Per fare un esempio, un imprenditore animato da questo spirito si opporrà alla concorrenza sleale, alla frode, al rialzo dei prezzi motivato unicamente da una situazione di monopolio; favorirà l’onestà nelle contrattazioni; sarà par-ticolarmente attento ai problemi umani e alle condizioni di vita dei propri dipendenti; osserverà una vera giustizia con i suoi operai, ecc. A sua volta, un operaio si sforzerà di compiere lealmente il proprio lavoro; e ogni cittadino eserciterà i suoi diritti e compirà i suoi doveri ìn vista del bene degli altri e della nazione.
Questa influenza dello spirito dell’Opus Dei sulla vita sociale è tutt’altro che trascurabile; ma essa si ricollega a quella che i suoi membri esercitano col loro prestigio professionale, nel gradino che occupano nel proprio campo di attività.
Il desiderio di contribuire alla soluzione dei problemi che travagliano il mondo contemporaneo – e l’ideale cristiano può apportare contributi decisivi -, spinge alcuni membri dell’Opus Dei a realizzare, insieme ad altri, iniziative direttamente apostoliche, che hanno anch’esse una grande ripercussione sociale.
In risposta a certe “diffamazioni organizzate”, mons. Escrivà ha ribattuto fermamente che sarebbe assurdo pensare che l’Opus Dei, come tale, possa dedicarsi allo sfruttamento di miniere o alla gestione di una qualunque impresa finanziaria. Per fare un esempio, supponiamo una famiglia numerosa nella quale un figlio è operaio alla Montedison, una figlia impiegata alla Fiat, un terzo dirigente della Banca Commerciale, e così via. Quella modesta famiglia è forse proprietaria di queste grandi società o vi esercita un’azione preponderante? Niente affatto. Nell’Opus Dei succede lo stesso e tale è lo spirito del fondatore.
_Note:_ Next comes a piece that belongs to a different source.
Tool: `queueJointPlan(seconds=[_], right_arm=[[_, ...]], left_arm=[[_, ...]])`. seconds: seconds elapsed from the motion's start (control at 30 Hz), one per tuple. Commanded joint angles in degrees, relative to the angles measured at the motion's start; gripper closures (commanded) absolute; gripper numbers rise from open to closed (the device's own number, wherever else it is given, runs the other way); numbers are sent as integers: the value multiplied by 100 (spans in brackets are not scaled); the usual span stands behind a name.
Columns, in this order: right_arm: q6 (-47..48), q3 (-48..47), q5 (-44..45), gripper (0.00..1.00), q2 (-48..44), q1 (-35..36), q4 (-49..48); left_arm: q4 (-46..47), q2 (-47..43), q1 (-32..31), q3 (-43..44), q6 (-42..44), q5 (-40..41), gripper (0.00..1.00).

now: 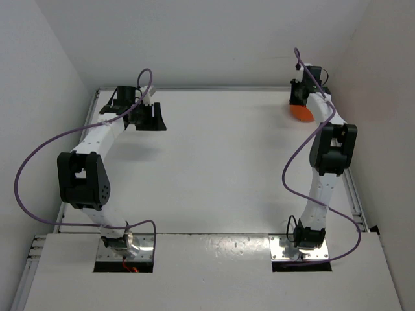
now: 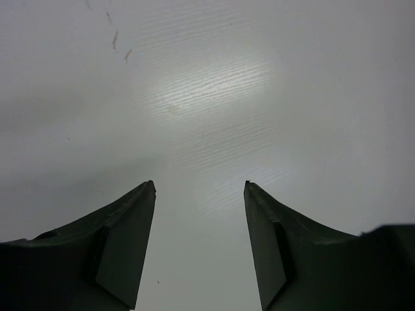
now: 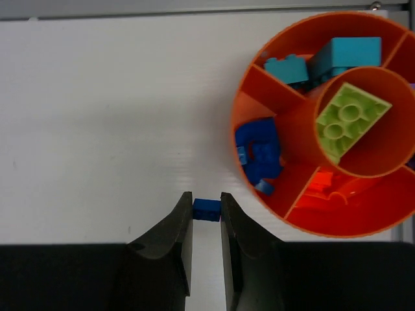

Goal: Sort the legos into containers by color

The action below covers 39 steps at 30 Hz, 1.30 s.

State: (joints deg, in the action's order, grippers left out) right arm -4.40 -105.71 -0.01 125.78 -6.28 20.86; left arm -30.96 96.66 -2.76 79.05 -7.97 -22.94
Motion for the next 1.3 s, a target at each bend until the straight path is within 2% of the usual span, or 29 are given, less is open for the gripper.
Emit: queueJointPlan(seconds=[0.0,0.27,0.43,0.63,0.67,0.73,0.77,0.8,0.87,1.03,1.13,1.2,1.27], right_arm=[[-279,-476,291,100,8,-154,-214],[-333,-705,476,100,236,-364,-328],[-386,-758,476,100,342,-417,-328],[-438,-863,423,100,465,-418,-381],[-438,-863,423,100,465,-418,-381],[-438,-916,370,93,465,-418,-381],[-438,-916,370,84,465,-418,-381],[-438,-916,370,65,465,-418,-381],[-438,-916,309,52,465,-418,-381],[-438,-688,-192,41,-112,-365,-399],[-334,-451,-551,38,-518,-303,-478],[-333,-179,-859,36,-1009,-251,-478],[-333,496,-1237,35,-1483,-251,-714]], left_arm=[[2,-94,-49,217,50,132,37],[2,10,-49,217,50,132,37],[-173,186,-49,506,102,185,35],[-288,186,-49,594,155,185,27],[-288,186,-49,594,155,245,18],[-288,186,-49,594,155,246,5],[-340,186,-49,594,155,246,1],[-340,186,-49,594,207,246,1],[-340,186,-49,594,208,299,1],[-393,125,74,647,208,132,1],[-393,11,170,647,261,-130,1],[-393,11,302,586,261,-403,1],[-393,-42,303,586,331,-404,1]])
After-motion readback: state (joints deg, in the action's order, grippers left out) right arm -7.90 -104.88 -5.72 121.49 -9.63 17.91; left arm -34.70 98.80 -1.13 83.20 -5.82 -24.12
Egli non ignorava che alcune minoranze faziose non avrebbero mai compreso queste conseguenze pratiche della libertà, e avrebbero preteso “che gliele spiegassimo d’accordo con la loro mentalità, che è esclusivamente politica, estranea a ogni dimensione soprannaturale, attenta unicamente a equilibri di interessi e di pressioni di gruppi. Se non ricevono una spiegazione così, falsa e accomodata ai loro gusti, continuano a pensare che ci siano menzogna, occultamento e piani sinistri”.
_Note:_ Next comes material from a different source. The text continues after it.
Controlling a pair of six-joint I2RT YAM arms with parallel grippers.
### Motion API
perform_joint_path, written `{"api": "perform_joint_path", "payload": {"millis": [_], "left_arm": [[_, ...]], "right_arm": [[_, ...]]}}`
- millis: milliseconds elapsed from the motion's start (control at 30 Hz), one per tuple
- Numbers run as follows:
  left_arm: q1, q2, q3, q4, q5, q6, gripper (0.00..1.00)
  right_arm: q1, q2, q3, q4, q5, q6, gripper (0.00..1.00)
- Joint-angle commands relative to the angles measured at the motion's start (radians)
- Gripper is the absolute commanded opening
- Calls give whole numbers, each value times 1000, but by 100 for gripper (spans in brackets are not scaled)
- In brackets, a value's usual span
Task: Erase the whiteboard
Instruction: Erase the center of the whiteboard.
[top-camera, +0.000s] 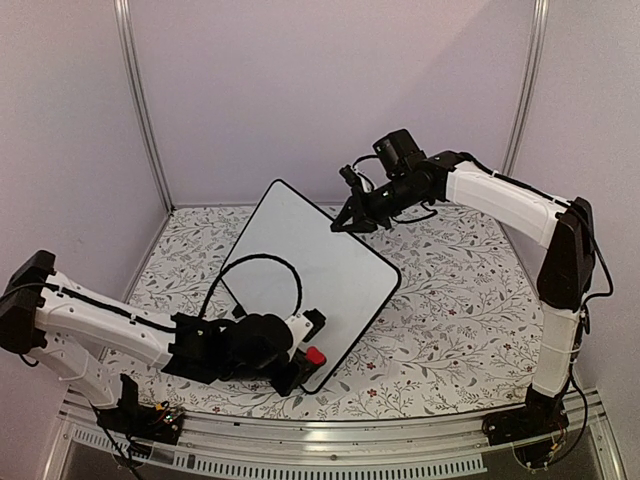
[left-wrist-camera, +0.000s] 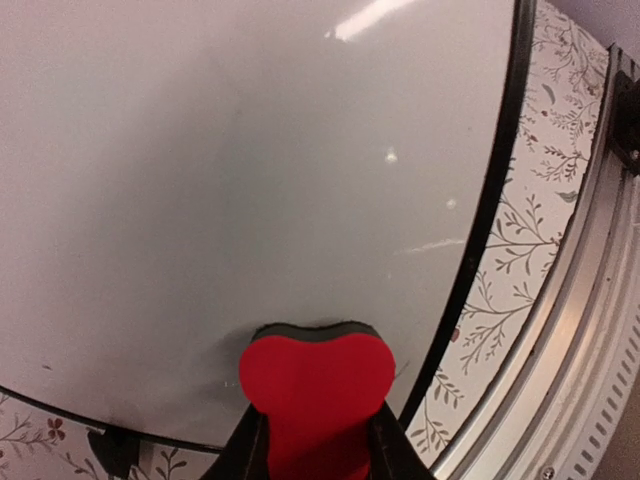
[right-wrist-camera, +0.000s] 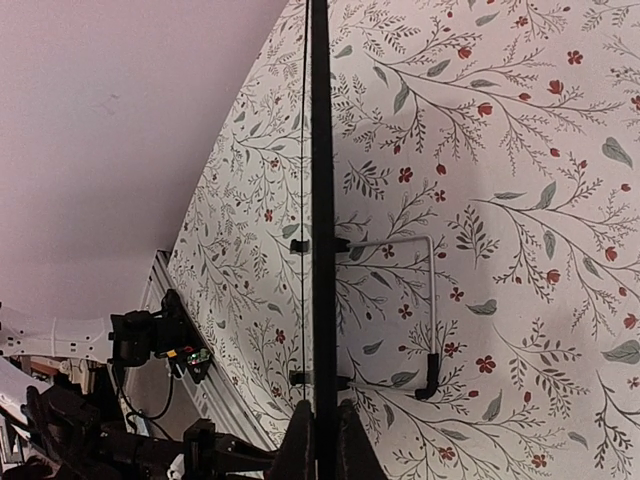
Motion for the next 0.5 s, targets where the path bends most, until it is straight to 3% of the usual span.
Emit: {"api": "perform_joint_path", "payload": {"millis": [0,467], "left_arm": [[-19,8,-54,5,33,-40,0],[-73,-83,-170,-43,4,-169,0]], "right_arm": [[12,41,22,14,18,8,0],[12,49,31,-5,21,-4,0]]}}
I membri dell’Opus Dei respingono tali insinuazioni. Per loro è impensabile volersi servire dell’appartenenza alla Prelatura per fini personali, per vantaggi professionali, per ottenere appoggi, raccomandazioni, o per ascendere nella scala sociale o ancora per imporre agli altri le proprie opinioni. Se qualcuno ci provasse, gli altri membri non lo tollererebbero “e indurrebbero costui a cambiare idea o a lasciare l’Opus Dei.
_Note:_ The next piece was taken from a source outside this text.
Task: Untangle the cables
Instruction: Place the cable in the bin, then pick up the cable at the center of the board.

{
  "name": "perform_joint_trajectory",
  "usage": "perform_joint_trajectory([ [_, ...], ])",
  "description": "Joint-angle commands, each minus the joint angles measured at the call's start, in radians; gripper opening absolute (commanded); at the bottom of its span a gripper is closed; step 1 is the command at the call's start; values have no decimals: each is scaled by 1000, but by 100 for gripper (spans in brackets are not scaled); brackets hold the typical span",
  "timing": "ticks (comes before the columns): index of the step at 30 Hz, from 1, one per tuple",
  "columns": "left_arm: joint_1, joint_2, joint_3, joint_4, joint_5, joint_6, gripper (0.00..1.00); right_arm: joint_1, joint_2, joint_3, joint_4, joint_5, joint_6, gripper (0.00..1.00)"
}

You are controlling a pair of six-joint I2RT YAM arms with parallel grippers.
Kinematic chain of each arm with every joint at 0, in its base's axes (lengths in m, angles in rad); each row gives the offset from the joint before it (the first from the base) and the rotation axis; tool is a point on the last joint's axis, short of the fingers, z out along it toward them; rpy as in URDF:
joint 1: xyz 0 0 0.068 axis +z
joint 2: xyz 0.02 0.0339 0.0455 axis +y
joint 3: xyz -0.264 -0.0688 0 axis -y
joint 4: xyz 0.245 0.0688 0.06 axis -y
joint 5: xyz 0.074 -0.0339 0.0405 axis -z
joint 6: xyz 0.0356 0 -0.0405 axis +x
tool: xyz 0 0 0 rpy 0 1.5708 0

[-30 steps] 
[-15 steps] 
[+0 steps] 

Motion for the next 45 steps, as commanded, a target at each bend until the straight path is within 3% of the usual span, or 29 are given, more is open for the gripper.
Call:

Questo è un punto sul quale nessuno nell’Opus Dei potrà mai permettere la benché minima deviazione, perché ognuno deve difendere non solo la propria libertà personale, ma anche il carattere soprannaturale dell’attività a cui si è dedicato. Ritengo perciò che la libertà e la responsabilità personali siano la migliore garanzia degli scopi soprannaturali dell’Opera di Dio”.
Se taluni membri dell’Opus Dei ricoprono a volte cariche o funzioni sociali elevate, ciò è dovuto al loro sforzo personale di santificare il lavoro, e mai a pressioni dell’Opus Dei o a favoritismi da parte di altri membri. Ognuno sa di essere pienamente libero, non soltanto nei suoi giudizi, ma anche nella sua stessa attività professionale, nella scelta dei propri collaboratori, nel trattare i propri affari, ecc. E tutti si impegnano a vivere scrupolosamente il dovere morale di conferire i posti e gli impieghi tenendo conto delle persone e della pubblica utilità. È la giustizia stessa a esigerlo.